The trial went on for five days. My request to subpoena the experts who labeled my unfinished works as being anti-Soviet was summarily dismissed. I asked that three well-known writers, Iu. P. German, V. F. Panova, and A. I. Panteleev, who could provide an objective analysis of my literary work, be called. This solicitation was also refused. Subsequently, everything flowed within the predetermined channel. With minor exceptions, all witnesses repeated what they had said at the preliminary inquest.
I began my testimony poorly, declaring that I recognized the objective harm of many of my pronouncements. But I could not have or did not have any “desire” or “intent” to “weaken the Soviet State.” If I had been intent on an anti-Soviet line, I would have been secretive to the maximum. Furthermore, I assumed that the decrees of the Twentieth Party Congress signified a return to Leninist norms of democracy. That was why I had spoken openly regarding those deficiencies which impeded the normal development of our society, specifically in literature. I was trained as an intelligence officer and knew well the techniques of counter-espionage.
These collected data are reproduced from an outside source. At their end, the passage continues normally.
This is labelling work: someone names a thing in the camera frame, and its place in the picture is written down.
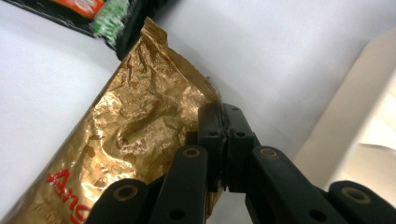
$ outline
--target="metal bolt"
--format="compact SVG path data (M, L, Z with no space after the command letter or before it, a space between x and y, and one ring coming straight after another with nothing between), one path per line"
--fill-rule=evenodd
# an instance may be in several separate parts
M260 153L269 159L273 159L276 158L278 156L277 152L271 148L263 148L262 150L260 150Z
M123 185L114 191L114 198L120 202L125 202L132 199L137 194L137 187L135 185Z
M360 189L355 189L352 187L343 187L341 192L346 196L349 200L355 203L368 204L371 203L371 198L369 195L361 191Z
M197 157L199 154L201 154L201 152L195 148L187 148L183 151L185 157Z

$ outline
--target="white table surface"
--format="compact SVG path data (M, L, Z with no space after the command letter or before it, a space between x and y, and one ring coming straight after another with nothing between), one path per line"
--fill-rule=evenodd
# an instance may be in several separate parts
M396 26L394 0L298 2L180 0L157 20L262 144L291 159L364 45ZM0 218L119 64L103 40L0 1ZM249 222L244 195L228 193L208 220Z

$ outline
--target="crinkled gold packaging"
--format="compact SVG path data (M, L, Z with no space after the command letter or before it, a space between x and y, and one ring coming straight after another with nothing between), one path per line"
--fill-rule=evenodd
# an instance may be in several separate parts
M146 20L142 37L2 223L83 223L111 183L165 174L215 89Z

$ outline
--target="gold foil bag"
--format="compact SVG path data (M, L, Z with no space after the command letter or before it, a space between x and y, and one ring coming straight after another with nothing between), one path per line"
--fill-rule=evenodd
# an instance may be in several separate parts
M76 129L2 223L83 223L115 181L150 183L169 169L215 89L146 20L142 37ZM208 197L212 204L213 195Z

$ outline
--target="orange packaging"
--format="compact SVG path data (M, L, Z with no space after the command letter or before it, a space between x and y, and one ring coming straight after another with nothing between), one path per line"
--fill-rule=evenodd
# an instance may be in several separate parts
M69 7L83 17L91 18L102 8L103 0L52 0L65 7Z

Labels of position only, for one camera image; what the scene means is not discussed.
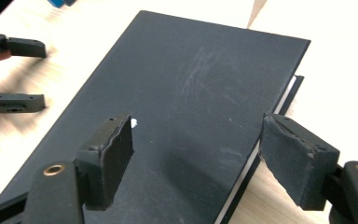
black rubber pad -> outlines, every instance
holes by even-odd
[[[260,153],[267,167],[304,210],[323,210],[324,177],[334,173],[339,151],[292,119],[266,114]]]

blue object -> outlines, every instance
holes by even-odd
[[[62,0],[48,0],[54,7],[62,7]]]
[[[54,7],[62,7],[63,4],[71,6],[75,0],[48,0]]]

black book cover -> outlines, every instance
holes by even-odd
[[[85,211],[86,223],[214,223],[309,43],[141,11],[0,203],[28,191],[38,167],[73,161],[104,120],[131,112],[135,153],[112,207]]]

wooden table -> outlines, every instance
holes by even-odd
[[[0,116],[0,192],[140,9],[245,28],[253,3],[78,0],[57,9],[45,0],[14,1],[0,16],[0,34],[43,41],[48,58],[0,62],[0,91],[43,93],[48,107]],[[350,5],[333,23],[331,10],[342,4],[316,1],[313,11],[309,4],[267,1],[251,29],[313,40],[297,70],[306,80],[289,117],[340,149],[343,164],[358,160],[358,42],[348,43],[357,35],[340,34],[358,32],[358,15],[341,21],[356,11]],[[327,215],[328,206],[324,212],[297,208],[261,163],[230,223],[326,223]]]

light wood surface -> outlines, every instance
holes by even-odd
[[[47,0],[14,1],[0,16],[0,34],[43,41],[48,58],[0,62],[0,92],[44,93],[48,107],[0,116],[0,192],[139,10],[245,28],[253,3],[77,0],[57,9]],[[351,7],[270,0],[251,26],[313,41],[297,70],[306,80],[289,117],[340,149],[341,164],[358,160],[358,6]],[[230,223],[326,223],[327,215],[328,206],[324,212],[297,208],[261,163]]]
[[[296,73],[305,77],[288,117],[358,161],[358,1],[268,0],[250,29],[310,39]],[[328,223],[303,212],[261,163],[230,223]]]
I knew that my mail was being read, that the phone was tapped, and via an anonymous letter, that my apartment was bugged.
“What kind of listening devices?” examined the judge.
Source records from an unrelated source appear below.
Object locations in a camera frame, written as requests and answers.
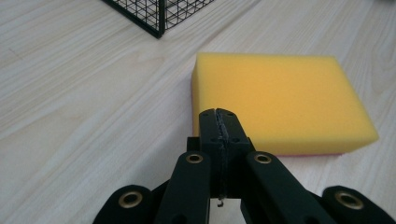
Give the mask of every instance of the wooden table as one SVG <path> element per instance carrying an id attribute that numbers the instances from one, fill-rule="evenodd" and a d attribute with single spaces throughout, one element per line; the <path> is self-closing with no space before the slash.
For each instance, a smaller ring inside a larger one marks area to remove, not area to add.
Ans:
<path id="1" fill-rule="evenodd" d="M 396 218 L 396 2 L 217 0 L 162 39 L 99 0 L 0 1 L 0 223 L 92 223 L 153 189 L 191 135 L 198 51 L 333 55 L 380 140 L 281 158 L 309 190 L 356 189 Z M 211 223 L 244 223 L 239 202 Z"/>

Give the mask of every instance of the table surface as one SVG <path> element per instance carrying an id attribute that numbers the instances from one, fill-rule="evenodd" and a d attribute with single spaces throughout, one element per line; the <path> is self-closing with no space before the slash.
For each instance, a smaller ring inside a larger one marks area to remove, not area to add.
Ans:
<path id="1" fill-rule="evenodd" d="M 217 0 L 158 40 L 99 0 L 0 1 L 0 223 L 92 223 L 126 185 L 167 180 L 191 136 L 198 51 L 333 55 L 380 139 L 283 157 L 316 194 L 396 218 L 396 2 Z M 211 223 L 244 223 L 237 200 Z"/>

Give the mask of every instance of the sponge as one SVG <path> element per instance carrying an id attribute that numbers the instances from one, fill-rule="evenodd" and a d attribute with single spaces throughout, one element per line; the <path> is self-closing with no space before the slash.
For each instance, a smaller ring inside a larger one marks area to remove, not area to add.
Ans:
<path id="1" fill-rule="evenodd" d="M 210 108 L 233 111 L 256 150 L 340 154 L 378 134 L 334 57 L 198 53 L 193 132 Z"/>

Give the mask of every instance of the wire basket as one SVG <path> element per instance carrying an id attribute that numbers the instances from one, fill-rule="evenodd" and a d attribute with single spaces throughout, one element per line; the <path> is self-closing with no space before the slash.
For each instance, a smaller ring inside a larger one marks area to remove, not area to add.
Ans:
<path id="1" fill-rule="evenodd" d="M 186 20 L 214 0 L 103 0 L 151 35 L 161 38 L 165 30 Z"/>

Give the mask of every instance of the metal grid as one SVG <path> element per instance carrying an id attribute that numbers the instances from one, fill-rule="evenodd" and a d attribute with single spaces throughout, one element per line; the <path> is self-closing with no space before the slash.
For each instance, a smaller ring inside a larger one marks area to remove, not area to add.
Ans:
<path id="1" fill-rule="evenodd" d="M 103 0 L 128 19 L 160 38 L 214 0 Z"/>
“What form of bugging?” roared the prosecutor.
“What are you talking about,” screamed the female attorney, grabbing her head.
“I’m only speaking of the letter which I received.” I continued: “The charges against me, with reference to the witness, Pavlovskii, state that ‘in the Writer’s Union everyone knew of Uspenskii’s anti-Soviet feelings.’ But even the tendentious characterization of me sent by this very same union does not contain this assertion. This fact was not confirmed by a single witness. All this speaks of the tendentiousness of the investigation which rejected testimony favorable to me. What anti-Soviet element was there in my pronouncements concerning the necessity of greater freedom in literature? Lenin and Gorky spoke of this as did even Stalin in his famous letter to Bel’-Belotserkovskii.”
I also spoke of collective farms and the right to leave them, of the necessity of a free market, and of workers’ councils in factories and enterprises. Why can’t we introduce this type of experiment at one or two of our factories so we can verify the experiences of Yugoslavia which is, as Khrushchev recently announced, a fully socialist country. I also spoke of a two party system; such an arrangement had already existed under Soviet rule.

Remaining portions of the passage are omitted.